Certifications like a Wilderness First Responder and a Swift Water Rescue are great to have, as are experience and humility. “You’ve got to stay humble, and remember that rivers are incredibly powerful,” says Cairns. “You can’t fight them. People get complacent and forget that, including me. Things seem safe and manageable until you’re fighting to keep your head above water. As boaters, we’re all just between swims.”

BE A BADASS
Cairns’ top keys to being a badass guide:

1. Take time for yourself. There is always pressure to do more, carry more, entertain more, cook more. Doing a good job is tiring and draining. Get a little alone time so that you stay at the top of your game. I disappear to snorkel for 15 to 20 minutes once a day or every other day. And go to bed early.

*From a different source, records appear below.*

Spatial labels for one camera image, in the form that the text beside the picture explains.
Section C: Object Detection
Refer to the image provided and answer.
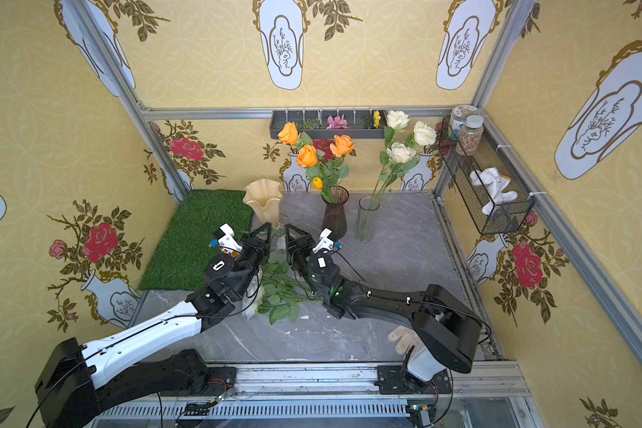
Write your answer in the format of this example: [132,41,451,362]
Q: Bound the pink flower in tray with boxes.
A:
[327,115,349,129]

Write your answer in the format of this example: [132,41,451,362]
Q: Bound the green artificial grass mat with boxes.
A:
[139,190,253,291]

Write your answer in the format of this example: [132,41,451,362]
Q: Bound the bottle with colourful beads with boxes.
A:
[456,115,484,156]

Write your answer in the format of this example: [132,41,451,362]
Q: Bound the yellow flower in tray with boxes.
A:
[372,111,382,128]

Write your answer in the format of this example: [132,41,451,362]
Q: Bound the clear glass vase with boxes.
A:
[355,195,380,243]

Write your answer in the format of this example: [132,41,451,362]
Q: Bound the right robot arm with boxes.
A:
[285,224,483,374]

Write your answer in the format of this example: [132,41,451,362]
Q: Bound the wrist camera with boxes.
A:
[312,228,342,253]
[210,223,243,257]

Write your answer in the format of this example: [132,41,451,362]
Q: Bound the yellow orange tulip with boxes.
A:
[312,177,335,203]

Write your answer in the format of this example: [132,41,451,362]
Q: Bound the black wire wall basket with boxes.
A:
[433,118,535,235]

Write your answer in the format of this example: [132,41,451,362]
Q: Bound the white cloth in basket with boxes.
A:
[469,167,518,216]

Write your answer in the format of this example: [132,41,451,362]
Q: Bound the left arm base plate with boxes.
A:
[202,366,237,397]

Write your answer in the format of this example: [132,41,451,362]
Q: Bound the orange rose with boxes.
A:
[277,121,330,199]
[297,144,332,189]

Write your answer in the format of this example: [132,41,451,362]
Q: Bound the pale blue rose middle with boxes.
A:
[244,269,263,311]

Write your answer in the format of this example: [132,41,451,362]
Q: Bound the grey wall planter tray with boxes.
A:
[269,108,387,140]

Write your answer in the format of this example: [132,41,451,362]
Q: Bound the glass jar with white lid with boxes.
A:
[449,105,480,139]

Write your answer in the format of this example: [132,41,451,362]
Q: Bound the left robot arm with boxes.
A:
[34,223,273,427]

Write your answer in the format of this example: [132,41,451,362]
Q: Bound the purple glass vase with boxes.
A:
[321,185,350,241]

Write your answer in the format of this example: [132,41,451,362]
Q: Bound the cream ruffled vase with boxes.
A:
[243,178,284,228]

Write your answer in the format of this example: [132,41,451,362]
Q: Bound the white rose stem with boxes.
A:
[369,111,437,208]

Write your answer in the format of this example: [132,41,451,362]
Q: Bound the orange rose stem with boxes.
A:
[330,135,354,187]

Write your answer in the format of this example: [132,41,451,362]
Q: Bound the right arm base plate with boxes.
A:
[374,366,452,395]

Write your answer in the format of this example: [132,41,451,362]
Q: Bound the beige work glove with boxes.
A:
[387,326,424,356]

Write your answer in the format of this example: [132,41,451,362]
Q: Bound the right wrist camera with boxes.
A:
[312,228,342,253]

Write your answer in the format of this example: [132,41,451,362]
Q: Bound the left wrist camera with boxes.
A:
[210,223,243,257]

Six a.m. comes too soon when you stay up drinking with clients every night.

2. Don’t stay up and drink with clients every night. It’s hard on you and bad for your tips. Clients tip a professional better than a new rafting buddy.

3. Don’t try to sleep under a table when it rains. It doesn’t work and you’ll be sorry. Get up and set up your tent.

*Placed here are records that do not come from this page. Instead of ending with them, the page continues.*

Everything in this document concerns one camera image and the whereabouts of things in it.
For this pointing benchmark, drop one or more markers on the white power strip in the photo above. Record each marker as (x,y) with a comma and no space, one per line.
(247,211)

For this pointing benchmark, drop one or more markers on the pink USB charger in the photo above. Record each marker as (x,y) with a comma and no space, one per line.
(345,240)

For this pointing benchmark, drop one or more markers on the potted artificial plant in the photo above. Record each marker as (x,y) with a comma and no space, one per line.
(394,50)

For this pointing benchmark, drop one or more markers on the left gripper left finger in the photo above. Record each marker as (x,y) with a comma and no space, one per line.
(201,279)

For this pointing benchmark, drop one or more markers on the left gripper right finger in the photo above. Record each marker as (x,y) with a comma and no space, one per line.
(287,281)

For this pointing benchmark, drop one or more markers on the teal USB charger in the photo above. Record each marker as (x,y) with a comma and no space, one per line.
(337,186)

4. Laugh off whatever you can. Egos collide when people are tired. Remember that and let things go.

5. Watch your downstream oar. I shattered a $300 oar on my first trip as a guide on the Middle Fork. My boss said to me “Well, Greg, if that’s not something you’re alright with, you shouldn’t be guiding on this river. It’s happened to me and it will probably happen again to you.”

CLIENTS
Guiding is part of the service industry. You’re there to provide an adventure and a safe and fun trip. “Many clients are great, although some aren’t,” explains Cairns. “Biting my lip is a quick fix for frustrating clients. Guides are a support group for each other. This includes talking about clients. But around clients, I’m a pretty quiet guide most of the time. I figure if they want to spend the day with a guide who talks a lot they can ride with someone else. I take the job seriously, which involves putting in effort to be nice and patient. It also requires me to understand where the clients are coming from, even if it sometimes feels one-sided.”

“I have some funny stories about clients,” says Cairns. “But I think I’ll leave them on the river for now.” Always check that downstream oar, kids.